◆ **WHAT TO DO**
Your answer should be one number, the count of lines in the data that hold "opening".

===

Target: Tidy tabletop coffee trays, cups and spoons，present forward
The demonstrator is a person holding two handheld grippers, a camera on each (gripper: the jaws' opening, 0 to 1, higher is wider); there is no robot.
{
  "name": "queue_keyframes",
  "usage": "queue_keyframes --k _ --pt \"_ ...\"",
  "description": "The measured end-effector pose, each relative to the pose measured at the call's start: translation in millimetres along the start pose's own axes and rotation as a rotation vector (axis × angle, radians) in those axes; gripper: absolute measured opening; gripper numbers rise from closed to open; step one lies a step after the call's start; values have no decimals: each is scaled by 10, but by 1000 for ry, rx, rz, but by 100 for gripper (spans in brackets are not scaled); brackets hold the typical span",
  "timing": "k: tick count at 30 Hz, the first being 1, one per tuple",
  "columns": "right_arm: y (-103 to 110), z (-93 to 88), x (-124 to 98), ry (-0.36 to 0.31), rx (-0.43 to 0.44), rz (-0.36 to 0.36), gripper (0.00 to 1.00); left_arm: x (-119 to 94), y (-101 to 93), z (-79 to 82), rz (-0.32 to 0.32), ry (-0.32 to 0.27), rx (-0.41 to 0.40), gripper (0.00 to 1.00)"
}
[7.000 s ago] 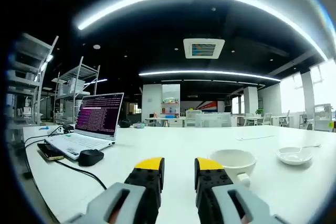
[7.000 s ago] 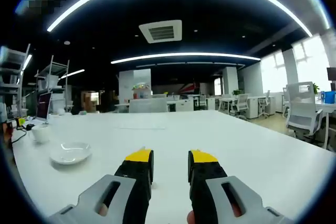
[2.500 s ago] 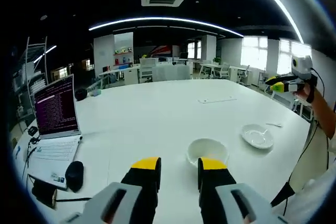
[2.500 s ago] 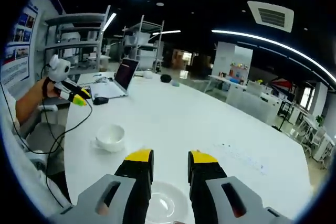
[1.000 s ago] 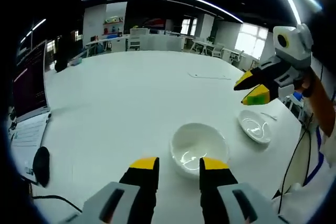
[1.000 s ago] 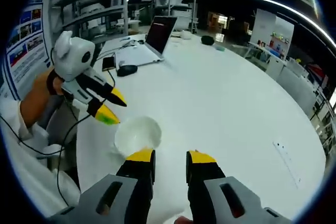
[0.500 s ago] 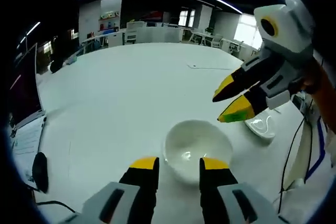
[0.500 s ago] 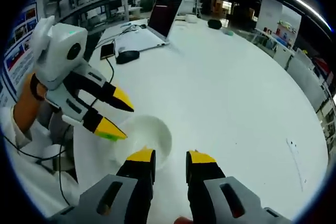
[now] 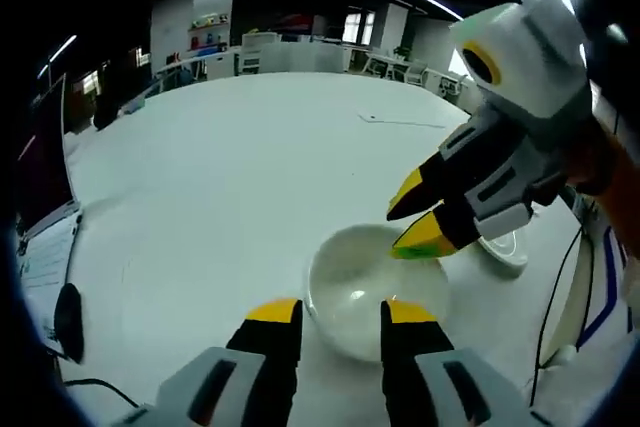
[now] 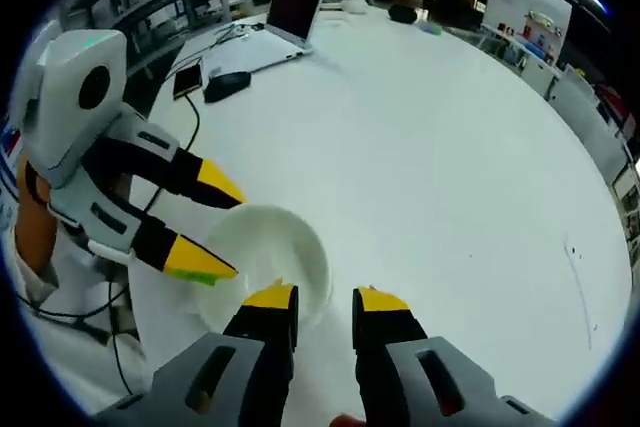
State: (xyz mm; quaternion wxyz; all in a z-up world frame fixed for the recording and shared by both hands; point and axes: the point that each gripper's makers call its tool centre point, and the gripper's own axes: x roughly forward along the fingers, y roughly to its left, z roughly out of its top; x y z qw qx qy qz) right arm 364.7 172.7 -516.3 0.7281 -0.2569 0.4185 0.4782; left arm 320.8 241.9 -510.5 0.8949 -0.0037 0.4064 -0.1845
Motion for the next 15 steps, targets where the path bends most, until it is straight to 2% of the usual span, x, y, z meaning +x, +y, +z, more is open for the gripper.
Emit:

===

◆ **WORKED SOLUTION**
2